How many of the lines below contain "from"? Reply with only that figure.
= Beginning of Section =
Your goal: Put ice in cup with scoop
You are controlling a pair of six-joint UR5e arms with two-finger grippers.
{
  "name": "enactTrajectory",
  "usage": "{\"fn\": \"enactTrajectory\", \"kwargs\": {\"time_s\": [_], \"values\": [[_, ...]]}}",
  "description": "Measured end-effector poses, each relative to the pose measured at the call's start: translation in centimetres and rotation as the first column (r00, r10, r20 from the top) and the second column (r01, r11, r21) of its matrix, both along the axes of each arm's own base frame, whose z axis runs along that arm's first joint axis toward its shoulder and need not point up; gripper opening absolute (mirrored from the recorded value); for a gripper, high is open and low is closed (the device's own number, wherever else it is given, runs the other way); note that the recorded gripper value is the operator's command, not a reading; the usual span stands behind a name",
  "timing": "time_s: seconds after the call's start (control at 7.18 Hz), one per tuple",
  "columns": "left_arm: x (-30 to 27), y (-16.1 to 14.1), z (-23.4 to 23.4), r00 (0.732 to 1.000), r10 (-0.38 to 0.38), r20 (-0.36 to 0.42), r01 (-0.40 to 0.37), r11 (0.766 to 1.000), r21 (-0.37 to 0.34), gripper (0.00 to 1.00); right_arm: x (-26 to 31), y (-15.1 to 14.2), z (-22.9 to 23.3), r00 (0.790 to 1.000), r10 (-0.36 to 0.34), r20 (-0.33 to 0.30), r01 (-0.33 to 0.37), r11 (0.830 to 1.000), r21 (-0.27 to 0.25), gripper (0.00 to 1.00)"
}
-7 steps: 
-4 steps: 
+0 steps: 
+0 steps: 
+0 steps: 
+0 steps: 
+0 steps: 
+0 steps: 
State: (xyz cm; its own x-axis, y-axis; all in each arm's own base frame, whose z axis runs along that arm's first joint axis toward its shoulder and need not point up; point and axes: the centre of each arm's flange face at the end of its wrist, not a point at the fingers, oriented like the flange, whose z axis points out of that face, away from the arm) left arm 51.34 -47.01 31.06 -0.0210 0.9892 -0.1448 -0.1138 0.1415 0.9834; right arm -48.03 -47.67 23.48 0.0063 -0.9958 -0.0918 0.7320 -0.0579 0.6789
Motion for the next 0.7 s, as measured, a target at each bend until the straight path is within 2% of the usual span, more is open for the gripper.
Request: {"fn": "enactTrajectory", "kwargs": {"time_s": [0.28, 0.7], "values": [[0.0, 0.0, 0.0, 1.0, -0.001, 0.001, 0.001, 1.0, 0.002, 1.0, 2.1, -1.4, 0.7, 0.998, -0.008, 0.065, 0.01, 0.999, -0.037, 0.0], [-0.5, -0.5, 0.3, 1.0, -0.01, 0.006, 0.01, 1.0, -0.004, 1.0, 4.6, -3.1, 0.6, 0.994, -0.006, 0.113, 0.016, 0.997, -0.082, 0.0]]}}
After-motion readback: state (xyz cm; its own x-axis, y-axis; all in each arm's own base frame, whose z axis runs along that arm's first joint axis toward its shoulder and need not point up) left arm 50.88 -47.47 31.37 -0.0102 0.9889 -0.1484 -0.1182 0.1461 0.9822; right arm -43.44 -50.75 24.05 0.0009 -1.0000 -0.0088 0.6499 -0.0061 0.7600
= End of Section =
Output for this task
2